Brief »
Give back every line of the material exactly. Skip the pictures.

━━━ Data to examine ━━━

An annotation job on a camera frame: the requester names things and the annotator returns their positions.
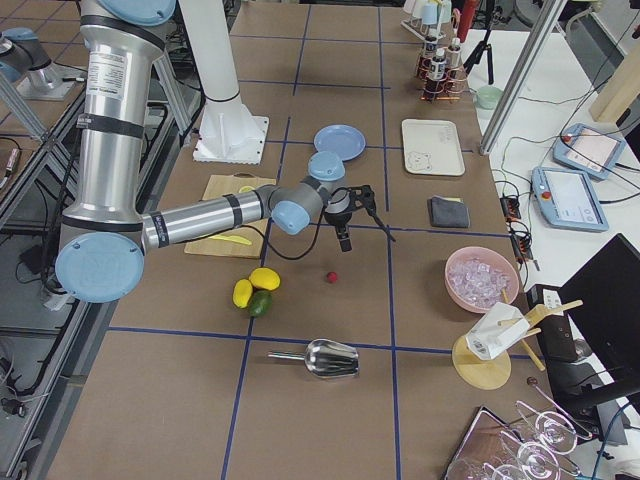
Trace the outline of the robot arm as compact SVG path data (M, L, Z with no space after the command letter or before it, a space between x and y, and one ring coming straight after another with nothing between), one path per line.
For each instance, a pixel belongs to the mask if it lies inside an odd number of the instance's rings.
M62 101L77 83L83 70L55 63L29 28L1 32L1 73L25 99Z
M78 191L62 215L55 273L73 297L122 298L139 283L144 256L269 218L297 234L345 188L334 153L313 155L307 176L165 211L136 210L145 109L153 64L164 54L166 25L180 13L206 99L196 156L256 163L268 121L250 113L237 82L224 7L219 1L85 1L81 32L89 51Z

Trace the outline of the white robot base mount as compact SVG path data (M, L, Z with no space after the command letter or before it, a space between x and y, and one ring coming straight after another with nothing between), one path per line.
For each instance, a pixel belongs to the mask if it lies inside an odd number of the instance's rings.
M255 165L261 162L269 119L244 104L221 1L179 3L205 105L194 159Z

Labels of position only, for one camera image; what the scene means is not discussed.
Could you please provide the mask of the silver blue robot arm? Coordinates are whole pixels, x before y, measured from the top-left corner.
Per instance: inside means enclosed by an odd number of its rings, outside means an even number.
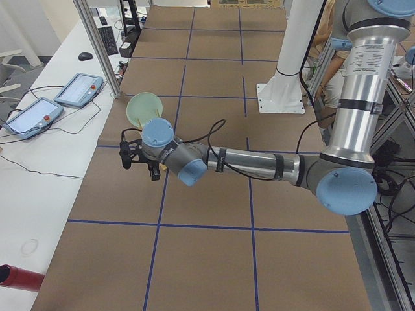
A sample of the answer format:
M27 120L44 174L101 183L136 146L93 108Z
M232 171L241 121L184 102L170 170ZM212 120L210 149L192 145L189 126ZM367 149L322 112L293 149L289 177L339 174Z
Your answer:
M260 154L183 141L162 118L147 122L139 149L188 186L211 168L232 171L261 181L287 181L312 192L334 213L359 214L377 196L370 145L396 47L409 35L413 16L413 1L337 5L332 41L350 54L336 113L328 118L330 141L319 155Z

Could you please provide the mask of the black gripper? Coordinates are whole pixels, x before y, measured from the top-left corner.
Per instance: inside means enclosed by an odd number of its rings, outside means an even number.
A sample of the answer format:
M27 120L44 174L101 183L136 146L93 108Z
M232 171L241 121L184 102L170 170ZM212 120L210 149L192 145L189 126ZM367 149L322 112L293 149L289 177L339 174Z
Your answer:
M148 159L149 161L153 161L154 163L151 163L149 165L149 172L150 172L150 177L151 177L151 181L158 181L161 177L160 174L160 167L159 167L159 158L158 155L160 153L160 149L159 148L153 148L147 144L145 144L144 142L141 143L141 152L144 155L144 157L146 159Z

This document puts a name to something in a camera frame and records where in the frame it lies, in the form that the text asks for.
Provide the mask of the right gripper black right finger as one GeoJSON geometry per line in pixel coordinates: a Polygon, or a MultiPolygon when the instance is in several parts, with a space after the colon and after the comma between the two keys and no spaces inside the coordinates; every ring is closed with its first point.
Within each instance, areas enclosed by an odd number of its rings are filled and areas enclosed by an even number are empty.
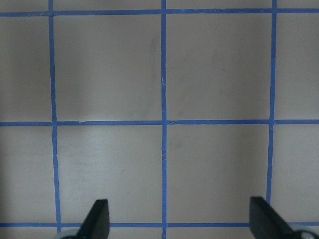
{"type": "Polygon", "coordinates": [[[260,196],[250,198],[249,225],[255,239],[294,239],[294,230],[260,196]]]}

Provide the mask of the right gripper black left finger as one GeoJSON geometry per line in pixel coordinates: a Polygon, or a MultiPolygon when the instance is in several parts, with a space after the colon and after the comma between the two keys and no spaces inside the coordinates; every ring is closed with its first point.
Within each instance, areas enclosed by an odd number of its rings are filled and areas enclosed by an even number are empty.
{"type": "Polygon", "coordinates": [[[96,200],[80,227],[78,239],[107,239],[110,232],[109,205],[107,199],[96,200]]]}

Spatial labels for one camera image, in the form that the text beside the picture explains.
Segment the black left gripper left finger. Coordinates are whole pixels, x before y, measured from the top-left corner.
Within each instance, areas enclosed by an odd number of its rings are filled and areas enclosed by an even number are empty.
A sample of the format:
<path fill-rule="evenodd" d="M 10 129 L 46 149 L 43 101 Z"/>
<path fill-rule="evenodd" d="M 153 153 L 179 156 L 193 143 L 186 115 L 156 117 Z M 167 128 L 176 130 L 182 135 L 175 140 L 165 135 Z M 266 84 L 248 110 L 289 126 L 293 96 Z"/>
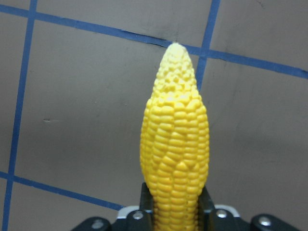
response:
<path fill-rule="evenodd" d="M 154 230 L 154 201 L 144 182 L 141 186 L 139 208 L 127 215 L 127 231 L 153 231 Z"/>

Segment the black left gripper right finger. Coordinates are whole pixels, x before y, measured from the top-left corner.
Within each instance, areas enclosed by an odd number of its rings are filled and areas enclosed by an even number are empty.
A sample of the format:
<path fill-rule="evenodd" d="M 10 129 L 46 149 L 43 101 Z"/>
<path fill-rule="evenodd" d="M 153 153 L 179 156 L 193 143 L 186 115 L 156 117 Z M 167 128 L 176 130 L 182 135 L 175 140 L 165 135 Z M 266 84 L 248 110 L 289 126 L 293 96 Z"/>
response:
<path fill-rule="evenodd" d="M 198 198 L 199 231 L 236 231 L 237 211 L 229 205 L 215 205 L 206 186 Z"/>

━━━

Written response »
An annotation job on a camera frame: the requester names things and the annotator returns their positions.
Trace the outline of the robot arm as compact SVG path data (M, L, Z with no space after the command letter or before it, a space between x and y, and one ring coming straight after another with nothing between), one path per line.
For each instance, a pixel belongs to the mask if it lies inside an odd number of the instance's rings.
M62 101L77 83L83 70L55 63L29 28L1 32L1 73L25 99Z
M78 191L62 215L55 273L73 297L122 298L139 283L144 256L269 218L297 234L345 188L334 153L313 155L307 176L165 211L136 210L145 109L153 64L164 54L166 25L180 13L206 99L196 156L256 163L268 121L250 113L237 82L224 7L219 1L85 1L81 32L89 51Z

Trace the outline of the white robot base mount as compact SVG path data (M, L, Z with no space after the command letter or before it, a space between x and y, and one ring coming straight after another with nothing between), one path per line.
For each instance, a pixel belongs to the mask if it lies inside an odd number of the instance's rings.
M255 165L261 162L269 119L244 104L221 1L179 3L205 105L194 159Z

Labels of position only, for one camera image; what the scene means is not discussed.
Could you please provide the mask of the silver blue robot arm? Coordinates are whole pixels, x before y, measured from the top-left corner.
Per instance: inside means enclosed by an odd number of its rings, outside means an even number.
A sample of the answer format:
M27 120L44 174L101 183L136 146L93 108Z
M232 171L241 121L184 102L170 170ZM212 120L210 149L192 145L189 126ZM367 149L322 112L293 149L289 177L339 174Z
Your answer:
M260 154L183 141L162 118L147 122L139 149L188 186L211 168L232 171L261 181L287 181L312 192L334 213L359 214L377 196L370 145L396 47L409 35L413 16L413 1L337 5L332 41L350 54L336 113L328 118L330 141L319 155Z

Could you please provide the mask of the black gripper? Coordinates are whole pixels, x before y, measured from the top-left corner.
Per instance: inside means enclosed by an odd number of its rings, outside means an even number.
A sample of the answer format:
M27 120L44 174L101 183L136 146L93 108Z
M232 171L241 121L184 102L170 170ZM212 120L210 149L192 145L189 126ZM367 149L322 112L293 149L289 177L339 174Z
Your answer:
M148 159L149 161L153 161L154 163L151 163L149 165L149 172L150 172L150 177L151 177L151 181L158 181L161 177L160 174L160 167L159 167L159 158L158 155L160 153L160 149L159 148L153 148L147 144L145 144L144 142L141 143L141 152L144 155L144 157L146 159Z

This document puts a name to something in a camera frame and records where in the frame it lies, in the form that the text asks for.
Provide the mask of the right gripper black right finger as one GeoJSON geometry per line in pixel coordinates: a Polygon, or a MultiPolygon when the instance is in several parts, with a space after the colon and after the comma between the two keys and no spaces inside the coordinates; every ring is closed with its first point.
Within each instance, areas enclosed by an odd number of its rings are filled and areas enclosed by an even number are empty.
{"type": "Polygon", "coordinates": [[[260,196],[250,198],[249,225],[255,239],[294,239],[294,230],[260,196]]]}

Provide the mask of the right gripper black left finger as one GeoJSON geometry per line in pixel coordinates: a Polygon, or a MultiPolygon when the instance is in several parts, with a space after the colon and after the comma between the two keys and no spaces inside the coordinates; every ring is closed with its first point.
Within each instance, areas enclosed by an odd number of its rings are filled and areas enclosed by an even number are empty.
{"type": "Polygon", "coordinates": [[[96,200],[80,227],[78,239],[107,239],[110,232],[109,205],[107,199],[96,200]]]}

Spatial labels for one camera image, in the form that the text beside the picture explains.
Segment the black left gripper left finger. Coordinates are whole pixels, x before y, measured from the top-left corner.
Within each instance, areas enclosed by an odd number of its rings are filled and areas enclosed by an even number are empty.
A sample of the format:
<path fill-rule="evenodd" d="M 10 129 L 46 149 L 43 101 Z"/>
<path fill-rule="evenodd" d="M 153 153 L 179 156 L 193 143 L 186 115 L 156 117 Z M 167 128 L 176 130 L 182 135 L 175 140 L 165 135 Z M 266 84 L 248 110 L 289 126 L 293 96 Z"/>
response:
<path fill-rule="evenodd" d="M 154 230 L 154 201 L 144 182 L 141 186 L 139 208 L 127 215 L 127 231 L 153 231 Z"/>

Segment the black left gripper right finger. Coordinates are whole pixels, x before y, measured from the top-left corner.
Within each instance, areas enclosed by an odd number of its rings are filled and areas enclosed by an even number are empty.
A sample of the format:
<path fill-rule="evenodd" d="M 10 129 L 46 149 L 43 101 Z"/>
<path fill-rule="evenodd" d="M 153 153 L 179 156 L 193 143 L 186 115 L 156 117 Z M 167 128 L 176 130 L 182 135 L 175 140 L 165 135 Z M 266 84 L 248 110 L 289 126 L 293 96 Z"/>
response:
<path fill-rule="evenodd" d="M 198 198 L 199 231 L 236 231 L 237 211 L 229 205 L 215 205 L 206 186 Z"/>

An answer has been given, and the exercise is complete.